Your objective -> Quote exactly, and only, the lines from the one with "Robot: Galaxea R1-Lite" through the end of the listing.
Content starts
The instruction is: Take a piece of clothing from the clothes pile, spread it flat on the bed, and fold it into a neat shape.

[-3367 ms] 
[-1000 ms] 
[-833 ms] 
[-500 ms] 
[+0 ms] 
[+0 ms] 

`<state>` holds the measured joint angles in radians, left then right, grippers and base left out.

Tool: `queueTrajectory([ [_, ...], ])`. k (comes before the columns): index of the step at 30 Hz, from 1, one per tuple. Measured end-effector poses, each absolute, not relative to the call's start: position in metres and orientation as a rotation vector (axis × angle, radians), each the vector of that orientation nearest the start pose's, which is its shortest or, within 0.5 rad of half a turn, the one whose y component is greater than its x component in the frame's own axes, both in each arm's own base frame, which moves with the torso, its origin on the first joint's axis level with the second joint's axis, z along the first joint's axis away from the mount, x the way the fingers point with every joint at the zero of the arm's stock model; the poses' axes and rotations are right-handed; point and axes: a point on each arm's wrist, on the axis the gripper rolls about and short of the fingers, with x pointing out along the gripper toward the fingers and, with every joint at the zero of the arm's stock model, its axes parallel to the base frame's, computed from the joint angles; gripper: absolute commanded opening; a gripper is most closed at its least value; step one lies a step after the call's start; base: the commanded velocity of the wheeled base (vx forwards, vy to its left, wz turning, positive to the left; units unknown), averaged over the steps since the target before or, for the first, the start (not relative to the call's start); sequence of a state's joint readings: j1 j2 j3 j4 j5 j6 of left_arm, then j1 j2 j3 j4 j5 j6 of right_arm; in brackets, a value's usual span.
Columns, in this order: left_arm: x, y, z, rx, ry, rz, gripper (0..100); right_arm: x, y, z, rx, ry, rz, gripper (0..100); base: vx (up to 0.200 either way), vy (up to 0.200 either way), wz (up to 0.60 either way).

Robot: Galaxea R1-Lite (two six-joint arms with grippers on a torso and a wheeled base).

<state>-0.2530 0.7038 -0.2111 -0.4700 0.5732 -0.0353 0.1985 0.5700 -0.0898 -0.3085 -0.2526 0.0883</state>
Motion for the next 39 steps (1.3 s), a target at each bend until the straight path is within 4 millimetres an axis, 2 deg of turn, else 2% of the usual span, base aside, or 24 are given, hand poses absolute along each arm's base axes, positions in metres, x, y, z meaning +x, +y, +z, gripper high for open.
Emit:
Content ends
Task solution ->
Robot: Galaxea R1-Lite (two six-joint arms with grippers on a torso and a wheeled base).

<state>-0.2530 0.7038 -0.2111 -0.4700 0.5732 -0.0353 0.1985 0.5700 -0.0898 -0.3085 -0.2526 0.0883</state>
Motion for the next 39 steps (1.3 s), a target at each bend until the straight path is within 4 millimetres an axis, 2 deg of turn, else 2% of the usual span, base aside, or 24 are given, hand poses absolute along each arm's base axes, positions in metres, x, y, z meaning +x, +y, +z, gripper high for open.
Emit:

The exercise has been fully completed.